Joni Mitchell’s latest album is a career vacation of sorts for one of the most acclaimed singer-songwriters of the modern pop era not that the album is in any way a casual affair. Discouraged by the state of society and the reality of the conglomerate-dominated music business these days, Mitchell wanted to step back and do something that totally enchanted her. The result is “Both Sides Now”, a collection of standards woven together ambitiously to reflect on the early glow and final ashes of relationships. The album - featuring such vintage tunes as “Stormy eather” as well as two of her own songs - was recorded with the London Symphony Orchestra. The arrangements, by Vince Mendoza, evoke in places the signature sounds of such jazz masters as Duke Ellington and Gil Evans.
Regular copies of the album won’t be released until March 21, but special editions, featuring elaborate packaging and lithographs of Mitchell paintings, go on sale Tuesday.
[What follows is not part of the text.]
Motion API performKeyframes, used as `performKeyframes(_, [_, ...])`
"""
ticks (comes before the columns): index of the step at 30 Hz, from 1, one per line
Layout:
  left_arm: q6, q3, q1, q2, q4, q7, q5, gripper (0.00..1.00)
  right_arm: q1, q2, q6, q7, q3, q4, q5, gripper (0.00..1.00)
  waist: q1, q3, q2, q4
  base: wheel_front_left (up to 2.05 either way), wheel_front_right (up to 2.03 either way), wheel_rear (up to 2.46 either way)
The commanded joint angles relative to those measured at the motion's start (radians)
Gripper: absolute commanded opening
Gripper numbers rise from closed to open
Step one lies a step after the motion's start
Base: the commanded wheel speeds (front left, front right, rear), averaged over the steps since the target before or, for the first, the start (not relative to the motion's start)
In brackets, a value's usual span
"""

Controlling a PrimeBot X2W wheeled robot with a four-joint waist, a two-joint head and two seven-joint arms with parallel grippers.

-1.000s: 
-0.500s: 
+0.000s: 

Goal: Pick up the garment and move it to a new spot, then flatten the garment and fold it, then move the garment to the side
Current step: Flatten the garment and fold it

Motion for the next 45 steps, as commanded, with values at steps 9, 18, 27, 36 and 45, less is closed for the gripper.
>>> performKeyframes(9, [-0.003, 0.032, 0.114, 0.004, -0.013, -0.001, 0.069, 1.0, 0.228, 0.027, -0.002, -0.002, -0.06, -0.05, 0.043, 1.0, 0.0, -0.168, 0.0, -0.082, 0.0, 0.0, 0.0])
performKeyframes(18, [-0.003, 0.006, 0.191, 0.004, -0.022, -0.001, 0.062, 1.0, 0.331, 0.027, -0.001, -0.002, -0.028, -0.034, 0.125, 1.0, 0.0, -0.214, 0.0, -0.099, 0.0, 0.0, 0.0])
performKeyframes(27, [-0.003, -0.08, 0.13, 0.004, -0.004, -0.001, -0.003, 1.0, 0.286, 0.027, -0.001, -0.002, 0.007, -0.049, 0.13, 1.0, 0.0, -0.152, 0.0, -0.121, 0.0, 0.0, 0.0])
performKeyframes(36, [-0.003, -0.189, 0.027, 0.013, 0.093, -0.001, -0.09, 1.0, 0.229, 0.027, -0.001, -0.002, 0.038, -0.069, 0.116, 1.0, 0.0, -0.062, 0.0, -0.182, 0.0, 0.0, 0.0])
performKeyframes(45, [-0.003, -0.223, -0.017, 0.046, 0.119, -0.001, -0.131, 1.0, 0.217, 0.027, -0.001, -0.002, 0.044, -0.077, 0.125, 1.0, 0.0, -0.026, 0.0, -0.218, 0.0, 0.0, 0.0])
Some listeners may lament the absence of new Mitchell material (see review, Page 66). but Mitchell herself is so pleased with working with the orchestra that she is now planning to record an entire album of her own old songs this way. In an interview, Mitchell, 56, spoke about the album, the music business and her own latest relationship.
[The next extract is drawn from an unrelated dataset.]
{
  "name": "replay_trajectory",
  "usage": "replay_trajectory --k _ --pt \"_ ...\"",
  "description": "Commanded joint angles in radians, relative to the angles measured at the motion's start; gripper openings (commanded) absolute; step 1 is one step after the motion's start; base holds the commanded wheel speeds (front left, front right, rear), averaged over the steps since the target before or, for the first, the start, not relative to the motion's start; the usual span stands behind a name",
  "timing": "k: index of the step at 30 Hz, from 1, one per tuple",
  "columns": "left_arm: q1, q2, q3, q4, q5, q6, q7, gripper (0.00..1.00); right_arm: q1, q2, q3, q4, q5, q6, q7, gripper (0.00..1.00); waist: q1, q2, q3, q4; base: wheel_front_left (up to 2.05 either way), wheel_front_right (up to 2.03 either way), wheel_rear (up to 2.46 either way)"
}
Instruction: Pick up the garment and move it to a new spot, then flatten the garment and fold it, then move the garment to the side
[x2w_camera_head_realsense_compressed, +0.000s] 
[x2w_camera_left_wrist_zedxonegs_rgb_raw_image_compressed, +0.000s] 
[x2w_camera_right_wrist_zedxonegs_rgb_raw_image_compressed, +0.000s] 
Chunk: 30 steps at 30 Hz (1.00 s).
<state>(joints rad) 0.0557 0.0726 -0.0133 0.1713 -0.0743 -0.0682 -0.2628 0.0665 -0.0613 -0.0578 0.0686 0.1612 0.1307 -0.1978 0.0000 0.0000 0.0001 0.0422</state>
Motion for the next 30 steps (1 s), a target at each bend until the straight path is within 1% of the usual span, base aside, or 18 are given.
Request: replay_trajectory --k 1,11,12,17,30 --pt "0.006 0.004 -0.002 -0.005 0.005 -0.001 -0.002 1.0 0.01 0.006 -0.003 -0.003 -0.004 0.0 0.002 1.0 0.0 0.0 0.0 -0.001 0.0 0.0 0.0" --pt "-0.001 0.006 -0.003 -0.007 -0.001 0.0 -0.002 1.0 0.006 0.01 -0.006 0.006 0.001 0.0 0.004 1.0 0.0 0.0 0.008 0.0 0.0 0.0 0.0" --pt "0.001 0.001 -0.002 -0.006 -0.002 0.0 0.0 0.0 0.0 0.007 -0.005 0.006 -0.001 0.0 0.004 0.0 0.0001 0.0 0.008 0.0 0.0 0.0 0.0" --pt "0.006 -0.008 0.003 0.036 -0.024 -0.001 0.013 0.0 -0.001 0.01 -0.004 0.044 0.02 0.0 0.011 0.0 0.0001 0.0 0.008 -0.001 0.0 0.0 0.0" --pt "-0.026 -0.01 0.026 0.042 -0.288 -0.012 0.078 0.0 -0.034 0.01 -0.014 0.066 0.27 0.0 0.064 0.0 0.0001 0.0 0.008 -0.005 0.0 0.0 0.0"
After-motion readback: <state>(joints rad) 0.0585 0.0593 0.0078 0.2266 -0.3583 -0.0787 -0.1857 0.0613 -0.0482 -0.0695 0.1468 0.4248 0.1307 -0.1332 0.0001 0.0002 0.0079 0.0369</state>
Why didn’t you want to do an album of new Joni Mitchell songs?
Because my music is drawn from my [feelings] and I just didn’t want to be a social commentator at this time. I feel these are difficult times and we all need to develop some type of ... discipline or soul nourishment or strength to deal with all the problems facing the world, problems that are coming to a head in every department. Even I wouldn’t want to hear an album of that stuff right now. I just feel my point of view is too realistic and reality is too bleak.
What about the state of pop music these days?
I think it is in a horrible state. I don’t even think of it as music anymore, but just the “ic” business. It’s “icky” because the “muse” has gone out of it. The divinity that it once contained is gone.
Part of it is the capitalistic feeding frenzy. Music today is viewed [by corporations] as simply a [sales line] that is either going up or down. It’s just a graph for shareholders. We don’t even know who is at the top anymore of all these corporations. There used to be the chairman, who was as high up in a company as you could go, but now the chairman is just a piss-ant in the larger corporation. The other thing I notice is music is being made by committees. I received a lifetime achievement award recently from Sony and they played the year’s big songs. They were horrible, one after the other. ... Drivel, commercial crap. And when people got up to receive the awards, you could see why: There were four to eight people getting up, and sometimes there was a businessman among them. A committee cannot make a work of art. Art is created by one person or two people working in unity.
So how did you get enthusiasm to make the new record?
I decided to do it after singing “Stormy Weather” at the Don Henly benefit in Los Angeles in 1998. It was liberating just to sing someone else’s music. Plus, I wanted to make an album that represented a romantic journey with [musical ideas] culled from some of the most creative music of the 20th century.
What about the romantic journey?
It’s the one we’ve all been on. First, you are smitten, which is the first song, “You’re My Thrill”, which was a Billie Holiday recording. Then you go through facets of pleading and making concessions along the way, then the romantic love goes away and the album ends with “Both Sides Now”, which says you don’t know love at all.
The album brings us to the debate over songwriting traditions ... the pre-World War II tradition and then more introspective and complex tradition that you and Bob Dylan helped create. How do you rate those traditions?
It's interesting, because “Both Sides Now”, which was one of the first songs I wrote, clearly has one foot in each camp ... old songwriting and new songwriting. The old songs were very symbolic. They used the weather a lot because they were coming out of an agrarian culture. There was a tremendous amount of references to the sky to denote emotion ... "You are my sunshine”, "Stormy Weather". But there was very little of the intimate soul-scraping of [the new tradition].
So how did you go about finding your place in all that?
With Dylan’s words, you could have nice chord changes, but you couldn't be very musical. What I wanted to do was keep the melodic invention and bring the two together, ... the musicality of the old school, but create a greater realism... A less symbolic art and a more illuminating art.
Let’s go back to the album's theme. What have you learned about romantic love over the years?
Romantic love is a trick of nature, fueled by anxiety and insecurity. The moment the thing is secured it dissipates. It’s a trick of nature to get us to procreate. There are other kinds of love, however, that are more stable. Romantic love goes out. The Sinatra song [”I wish I were in Love Again"] deals with it well.... “The quick toboggan when you reach the heights“... It’s all downhill. But you end up saying “Oh, I want another hit of it”. It’s kind of like drug addiction.
So how about yourself - are you optimistic about lasting relationships? Are you in a relationship?
I have a very good relationship with a man from my hometown. He still lives there. We get together and travel. We are old enough where we are comfortable with a long-distance romance. In our youth, I don’t think we could have done it. It’s a growing, flowering relationship of nearly seven years. Plus, I have really good friends who I love. I have cats I love. I have a daughter I love. I have grandchildren I love. These are all different kinds of love, but lasting love.